1
votes

I am trying to convert my pandas codes to pyspark dataframe and trying to apply function on one column of the dataframe. I have done something as below in pandas dataframe. Adding new column to pandas dataframe after manipulating few column values as below.

from currency_converter import CurrencyConverter

def convert_USD_INR(row):
     USD_amount = c.convert(row['Sales'], 'INR', 'USD', date=date(row['Calendar year'], row['Calendar month'], 1))
return USD_amount

salesData['Sales (INR)'] = salesData.apply(convert_USD_INR, axis=1)

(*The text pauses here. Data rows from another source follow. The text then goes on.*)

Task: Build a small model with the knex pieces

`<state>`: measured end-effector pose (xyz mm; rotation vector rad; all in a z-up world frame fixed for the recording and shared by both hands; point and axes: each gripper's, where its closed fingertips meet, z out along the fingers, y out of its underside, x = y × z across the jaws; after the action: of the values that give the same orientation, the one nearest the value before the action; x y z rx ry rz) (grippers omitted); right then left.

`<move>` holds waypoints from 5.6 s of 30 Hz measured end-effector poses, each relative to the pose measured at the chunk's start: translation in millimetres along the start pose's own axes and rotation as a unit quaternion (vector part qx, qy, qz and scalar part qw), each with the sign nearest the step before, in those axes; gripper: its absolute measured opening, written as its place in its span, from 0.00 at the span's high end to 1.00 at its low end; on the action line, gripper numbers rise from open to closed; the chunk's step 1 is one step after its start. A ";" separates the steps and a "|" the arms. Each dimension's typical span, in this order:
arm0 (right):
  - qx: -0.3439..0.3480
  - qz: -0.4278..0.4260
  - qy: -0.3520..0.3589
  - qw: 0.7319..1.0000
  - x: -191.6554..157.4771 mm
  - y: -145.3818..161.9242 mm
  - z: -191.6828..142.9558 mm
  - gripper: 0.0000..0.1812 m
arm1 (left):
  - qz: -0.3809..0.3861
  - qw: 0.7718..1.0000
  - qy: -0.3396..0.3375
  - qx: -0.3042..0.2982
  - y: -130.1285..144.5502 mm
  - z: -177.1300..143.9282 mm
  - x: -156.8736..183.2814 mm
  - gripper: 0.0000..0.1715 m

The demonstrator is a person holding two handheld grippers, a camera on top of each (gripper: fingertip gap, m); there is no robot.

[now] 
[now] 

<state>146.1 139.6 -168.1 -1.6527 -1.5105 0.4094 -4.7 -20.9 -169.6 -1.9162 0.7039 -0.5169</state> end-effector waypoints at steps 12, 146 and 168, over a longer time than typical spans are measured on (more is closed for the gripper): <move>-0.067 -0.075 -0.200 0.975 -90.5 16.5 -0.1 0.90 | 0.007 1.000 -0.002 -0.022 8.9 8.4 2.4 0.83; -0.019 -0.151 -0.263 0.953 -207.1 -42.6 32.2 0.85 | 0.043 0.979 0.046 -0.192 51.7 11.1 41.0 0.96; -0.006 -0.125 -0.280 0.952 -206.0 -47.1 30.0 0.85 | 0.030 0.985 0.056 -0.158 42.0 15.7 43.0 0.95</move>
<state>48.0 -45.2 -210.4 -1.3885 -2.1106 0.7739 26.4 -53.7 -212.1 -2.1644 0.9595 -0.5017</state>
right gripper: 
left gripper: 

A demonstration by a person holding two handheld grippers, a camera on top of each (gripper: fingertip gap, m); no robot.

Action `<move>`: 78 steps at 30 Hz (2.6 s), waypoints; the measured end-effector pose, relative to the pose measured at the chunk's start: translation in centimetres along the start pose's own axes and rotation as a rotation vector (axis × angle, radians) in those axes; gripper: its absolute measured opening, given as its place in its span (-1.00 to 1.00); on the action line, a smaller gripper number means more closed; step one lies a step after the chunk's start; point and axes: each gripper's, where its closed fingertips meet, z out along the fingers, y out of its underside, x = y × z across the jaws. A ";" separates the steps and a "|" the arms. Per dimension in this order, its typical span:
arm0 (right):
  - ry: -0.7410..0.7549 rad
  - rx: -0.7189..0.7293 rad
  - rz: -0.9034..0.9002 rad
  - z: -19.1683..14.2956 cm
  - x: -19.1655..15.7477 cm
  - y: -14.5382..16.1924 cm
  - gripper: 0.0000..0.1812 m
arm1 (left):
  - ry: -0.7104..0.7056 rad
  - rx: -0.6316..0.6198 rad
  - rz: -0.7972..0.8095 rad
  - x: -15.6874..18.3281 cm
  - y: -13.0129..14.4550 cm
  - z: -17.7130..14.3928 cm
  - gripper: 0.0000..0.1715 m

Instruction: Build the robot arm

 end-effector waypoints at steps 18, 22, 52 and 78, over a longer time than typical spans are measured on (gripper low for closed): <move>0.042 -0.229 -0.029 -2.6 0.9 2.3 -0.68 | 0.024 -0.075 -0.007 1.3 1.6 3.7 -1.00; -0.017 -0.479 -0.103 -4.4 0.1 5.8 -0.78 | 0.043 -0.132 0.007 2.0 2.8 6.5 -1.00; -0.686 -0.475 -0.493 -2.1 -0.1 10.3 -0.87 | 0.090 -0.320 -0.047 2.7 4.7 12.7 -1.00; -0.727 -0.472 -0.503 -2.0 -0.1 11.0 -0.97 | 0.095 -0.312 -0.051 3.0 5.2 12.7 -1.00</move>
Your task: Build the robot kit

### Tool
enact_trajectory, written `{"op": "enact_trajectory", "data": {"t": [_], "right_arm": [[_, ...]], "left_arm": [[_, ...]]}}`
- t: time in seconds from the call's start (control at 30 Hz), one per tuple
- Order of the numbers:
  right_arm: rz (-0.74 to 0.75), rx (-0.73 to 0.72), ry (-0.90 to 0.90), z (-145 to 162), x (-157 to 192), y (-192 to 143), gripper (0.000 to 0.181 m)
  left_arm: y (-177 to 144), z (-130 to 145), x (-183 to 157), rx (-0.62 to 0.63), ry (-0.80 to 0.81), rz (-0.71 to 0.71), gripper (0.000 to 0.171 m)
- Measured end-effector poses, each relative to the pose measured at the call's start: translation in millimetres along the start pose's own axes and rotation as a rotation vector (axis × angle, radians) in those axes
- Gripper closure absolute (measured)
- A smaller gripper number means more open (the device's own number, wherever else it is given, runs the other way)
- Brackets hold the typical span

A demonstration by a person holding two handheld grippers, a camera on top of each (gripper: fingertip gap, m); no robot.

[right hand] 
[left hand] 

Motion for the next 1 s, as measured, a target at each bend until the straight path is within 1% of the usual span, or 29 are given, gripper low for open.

Can someone please point me any example on converting this into pyspark dataframe? Basically I want to apply a function on a pyspark dataframe column. Thanks.

1
search for udf's (user defined function) - rock321987

1 Answers

1
votes

Yes thanks I managed to complete as below. Sharing the solution if this will be of useful to someone.

from currency_converter import CurrencyConverter
from pyspark.sql.functions import *

def convert_USD_INR(sales, year, month):
     USD_amount = c.convert(sales, 'INR', 'USD', date=date(year, month, 1))
return USD_amount

convert_USD_INR_udf = udf(convert_USD_INR, DoubleType())

salesData = salesData.withColumn('Sales(INR)', gross_convert_AUD_USD_udf(salesData['sales'], salesData['year'], salesData['month']))